Data for processing ::
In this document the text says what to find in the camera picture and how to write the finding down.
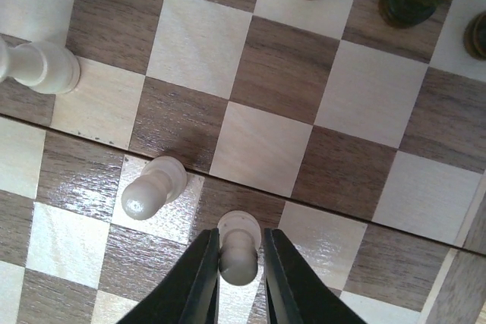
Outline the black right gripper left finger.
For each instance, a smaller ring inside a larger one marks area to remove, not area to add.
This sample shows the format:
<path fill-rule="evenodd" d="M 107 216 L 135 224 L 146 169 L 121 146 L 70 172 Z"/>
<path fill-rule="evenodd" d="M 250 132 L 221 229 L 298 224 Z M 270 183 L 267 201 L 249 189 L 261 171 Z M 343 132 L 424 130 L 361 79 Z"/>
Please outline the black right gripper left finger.
<path fill-rule="evenodd" d="M 216 323 L 219 230 L 203 230 L 166 277 L 120 323 Z"/>

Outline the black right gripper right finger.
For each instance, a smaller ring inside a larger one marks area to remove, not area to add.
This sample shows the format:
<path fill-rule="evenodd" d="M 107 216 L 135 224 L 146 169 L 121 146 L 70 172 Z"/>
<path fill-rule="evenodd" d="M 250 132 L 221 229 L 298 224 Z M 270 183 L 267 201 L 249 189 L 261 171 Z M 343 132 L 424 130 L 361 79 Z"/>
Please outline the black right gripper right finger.
<path fill-rule="evenodd" d="M 264 230 L 268 323 L 363 323 L 317 276 L 280 229 Z"/>

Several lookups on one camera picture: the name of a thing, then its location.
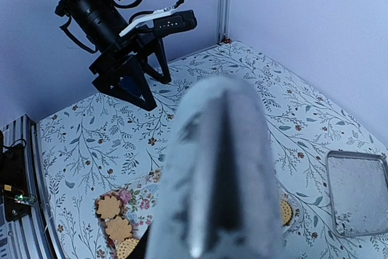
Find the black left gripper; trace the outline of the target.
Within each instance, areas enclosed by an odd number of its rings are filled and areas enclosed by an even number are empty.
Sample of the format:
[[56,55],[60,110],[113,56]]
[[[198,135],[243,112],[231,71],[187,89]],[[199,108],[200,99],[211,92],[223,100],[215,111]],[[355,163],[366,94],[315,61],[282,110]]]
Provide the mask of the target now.
[[[155,55],[159,73],[148,62]],[[105,95],[126,101],[146,111],[157,107],[145,73],[161,84],[171,82],[164,43],[153,33],[134,33],[114,42],[89,67],[96,75],[94,87]]]

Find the floral cookie tray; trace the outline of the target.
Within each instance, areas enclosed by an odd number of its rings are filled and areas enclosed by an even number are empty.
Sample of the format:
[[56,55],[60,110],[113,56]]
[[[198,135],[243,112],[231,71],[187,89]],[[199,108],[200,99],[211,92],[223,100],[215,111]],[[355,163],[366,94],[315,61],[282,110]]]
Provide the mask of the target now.
[[139,239],[127,258],[279,258],[277,224],[286,232],[299,214],[280,190],[279,212],[270,194],[249,192],[234,173],[195,174],[162,196],[161,171],[139,189],[102,195],[96,215],[116,256],[119,242]]

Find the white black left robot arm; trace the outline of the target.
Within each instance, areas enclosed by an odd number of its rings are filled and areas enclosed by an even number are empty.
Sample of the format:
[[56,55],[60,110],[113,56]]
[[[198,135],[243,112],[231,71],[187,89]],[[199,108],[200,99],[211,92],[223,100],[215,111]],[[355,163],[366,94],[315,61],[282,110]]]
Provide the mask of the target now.
[[[143,0],[129,4],[135,8]],[[60,0],[56,14],[76,22],[90,46],[81,48],[97,59],[90,65],[94,87],[108,96],[126,101],[146,111],[156,108],[148,84],[171,82],[163,39],[193,30],[197,20],[192,10],[179,11],[177,5],[155,11],[141,11],[124,19],[120,0]]]

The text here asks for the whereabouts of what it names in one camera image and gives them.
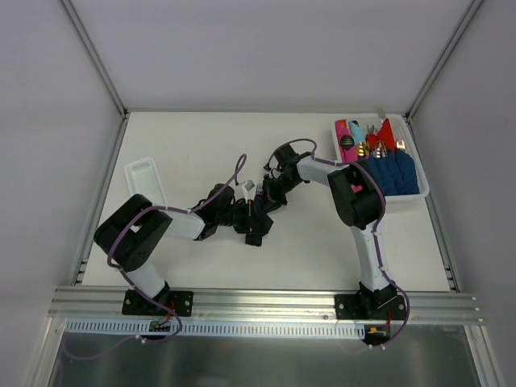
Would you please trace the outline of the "dark purple fork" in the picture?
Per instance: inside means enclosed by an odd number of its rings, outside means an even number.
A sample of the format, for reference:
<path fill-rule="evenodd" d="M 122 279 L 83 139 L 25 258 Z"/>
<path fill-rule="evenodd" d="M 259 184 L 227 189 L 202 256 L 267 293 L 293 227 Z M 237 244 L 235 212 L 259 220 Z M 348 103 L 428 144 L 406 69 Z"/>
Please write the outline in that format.
<path fill-rule="evenodd" d="M 254 201 L 255 202 L 261 202 L 262 199 L 263 199 L 263 196 L 264 196 L 264 187 L 263 187 L 262 183 L 259 183 L 256 186 Z"/>

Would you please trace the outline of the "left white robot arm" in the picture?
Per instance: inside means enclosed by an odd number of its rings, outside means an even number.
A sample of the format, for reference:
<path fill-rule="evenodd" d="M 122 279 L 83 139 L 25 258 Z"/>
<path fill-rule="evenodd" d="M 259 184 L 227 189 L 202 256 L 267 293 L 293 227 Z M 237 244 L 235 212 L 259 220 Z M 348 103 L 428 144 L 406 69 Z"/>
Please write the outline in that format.
<path fill-rule="evenodd" d="M 109 266 L 140 291 L 140 305 L 149 314 L 160 314 L 169 303 L 169 284 L 158 273 L 151 255 L 162 238 L 202 241 L 219 227 L 233 227 L 245 234 L 252 229 L 253 210 L 252 200 L 237 199 L 235 191 L 224 184 L 217 184 L 185 213 L 166 210 L 137 193 L 97 228 L 94 242 L 106 253 Z"/>

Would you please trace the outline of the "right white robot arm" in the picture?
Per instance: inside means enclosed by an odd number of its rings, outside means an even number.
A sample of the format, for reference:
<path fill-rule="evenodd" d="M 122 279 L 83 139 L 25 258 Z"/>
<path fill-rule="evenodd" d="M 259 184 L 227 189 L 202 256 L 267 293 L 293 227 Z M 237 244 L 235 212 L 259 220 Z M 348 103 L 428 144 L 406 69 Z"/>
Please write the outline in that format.
<path fill-rule="evenodd" d="M 358 299 L 346 308 L 369 318 L 387 313 L 397 288 L 382 257 L 381 220 L 386 202 L 365 161 L 330 162 L 310 152 L 297 153 L 283 144 L 271 155 L 277 161 L 278 176 L 270 164 L 263 180 L 261 202 L 267 212 L 287 205 L 287 193 L 301 183 L 317 182 L 331 191 L 337 215 L 351 228 L 360 262 Z"/>

Task description ::
Repeat the entries exactly as they are given, leaving out each image.

Solved exercise ::
In this document the text says what to find in the camera picture and how to write the finding down.
Outline the black right gripper left finger.
For each instance, a smaller ring inside a larger one marks area to remove, not area to add.
This sample shows the format:
<path fill-rule="evenodd" d="M 107 216 L 135 224 L 146 169 L 121 146 L 70 172 Z"/>
<path fill-rule="evenodd" d="M 250 132 L 221 229 L 298 224 Z M 270 183 L 267 201 L 249 189 L 261 171 Z M 343 132 L 424 130 L 361 79 Z"/>
Please outline the black right gripper left finger.
<path fill-rule="evenodd" d="M 216 323 L 219 230 L 203 230 L 166 277 L 120 323 Z"/>

Outline the black right gripper right finger.
For each instance, a smaller ring inside a larger one marks area to remove, not area to add.
This sample shows the format:
<path fill-rule="evenodd" d="M 107 216 L 135 224 L 146 169 L 121 146 L 70 172 Z"/>
<path fill-rule="evenodd" d="M 250 132 L 221 229 L 298 224 Z M 270 183 L 267 201 L 249 189 L 261 171 Z M 343 132 L 424 130 L 361 79 Z"/>
Please outline the black right gripper right finger.
<path fill-rule="evenodd" d="M 264 230 L 268 323 L 363 323 L 317 276 L 280 229 Z"/>

Several lookups on one camera picture: the name of a thing, then its location.
Find the black left gripper; trace the outline of the target.
Within each instance, areas enclosed by an odd number of its rings are filled and areas enclosed by an even number are empty.
Sample of the format:
[[56,55],[60,110],[113,56]]
[[[198,135],[243,112],[231,71],[187,89]],[[199,108],[200,99],[211,92],[223,100],[215,111]],[[355,163],[366,94],[315,61],[282,110]]]
Provide the mask of the target now.
[[[155,55],[159,73],[148,62]],[[105,95],[126,101],[146,111],[157,107],[145,73],[161,84],[171,82],[164,43],[153,33],[134,33],[114,42],[89,67],[96,75],[94,87]]]

Find the floral cookie tray; trace the outline of the target.
Within each instance, areas enclosed by an odd number of its rings are filled and areas enclosed by an even number are empty.
Sample of the format:
[[56,55],[60,110],[113,56]]
[[[198,135],[243,112],[231,71],[187,89]],[[199,108],[200,99],[211,92],[223,100],[215,111]],[[355,163],[366,94],[315,61],[282,110]]]
Provide the mask of the target now.
[[139,239],[127,258],[279,258],[277,224],[286,232],[299,214],[280,190],[279,212],[270,194],[249,192],[234,173],[195,174],[162,196],[161,171],[139,189],[102,195],[96,215],[116,256],[119,242]]

Find the white black left robot arm; trace the outline of the target.
Within each instance, areas enclosed by an odd number of its rings are filled and areas enclosed by an even number are empty.
Sample of the format:
[[56,55],[60,110],[113,56]]
[[[198,135],[243,112],[231,71],[187,89]],[[199,108],[200,99],[211,92],[223,100],[215,111]],[[355,163],[366,94],[315,61],[282,110]]]
Provide the mask of the target now.
[[[143,0],[129,4],[135,8]],[[60,0],[56,14],[76,22],[90,46],[81,48],[97,59],[90,65],[94,87],[108,96],[126,101],[146,111],[156,108],[148,84],[171,82],[163,39],[193,30],[197,20],[192,10],[179,11],[177,5],[155,11],[141,11],[124,19],[120,0]]]

The text here asks for the whereabouts of what it names in one camera image and gives them.
Would you please trace the outline of the "dark purple fork" in the picture?
Per instance: inside means enclosed by an odd number of its rings, outside means an even number.
A sample of the format, for reference:
<path fill-rule="evenodd" d="M 122 279 L 83 139 L 25 258 Z"/>
<path fill-rule="evenodd" d="M 259 184 L 227 189 L 202 256 L 267 293 L 293 227 Z M 237 244 L 235 212 L 259 220 Z M 348 103 L 428 144 L 406 69 Z"/>
Please write the outline in that format.
<path fill-rule="evenodd" d="M 254 201 L 255 202 L 261 202 L 262 199 L 263 199 L 263 196 L 264 196 L 264 187 L 263 187 L 262 183 L 259 183 L 256 186 Z"/>

Would you please trace the outline of the "left white robot arm" in the picture?
Per instance: inside means enclosed by an odd number of its rings, outside means an even number.
A sample of the format, for reference:
<path fill-rule="evenodd" d="M 122 279 L 83 139 L 25 258 Z"/>
<path fill-rule="evenodd" d="M 259 184 L 227 189 L 202 256 L 267 293 L 293 227 Z M 237 244 L 235 212 L 259 220 Z M 348 103 L 428 144 L 406 69 Z"/>
Please write the outline in that format.
<path fill-rule="evenodd" d="M 109 266 L 140 291 L 140 305 L 149 314 L 160 314 L 169 303 L 169 284 L 158 273 L 151 255 L 162 238 L 202 241 L 219 227 L 233 227 L 245 234 L 252 229 L 253 210 L 252 200 L 237 199 L 235 191 L 224 184 L 217 184 L 185 213 L 166 210 L 137 193 L 97 228 L 94 242 L 106 253 Z"/>

Would you please trace the outline of the "right white robot arm" in the picture?
Per instance: inside means enclosed by an odd number of its rings, outside means an even number.
A sample of the format, for reference:
<path fill-rule="evenodd" d="M 122 279 L 83 139 L 25 258 Z"/>
<path fill-rule="evenodd" d="M 259 184 L 227 189 L 202 256 L 267 293 L 293 227 Z M 237 244 L 235 212 L 259 220 Z M 348 103 L 428 144 L 406 69 Z"/>
Please write the outline in that format.
<path fill-rule="evenodd" d="M 358 299 L 346 308 L 369 318 L 387 313 L 397 288 L 382 257 L 381 220 L 386 202 L 365 161 L 330 162 L 310 152 L 297 153 L 283 144 L 271 155 L 277 161 L 278 176 L 270 164 L 263 180 L 261 202 L 267 212 L 287 205 L 287 193 L 301 183 L 317 182 L 331 191 L 337 215 L 351 228 L 360 262 Z"/>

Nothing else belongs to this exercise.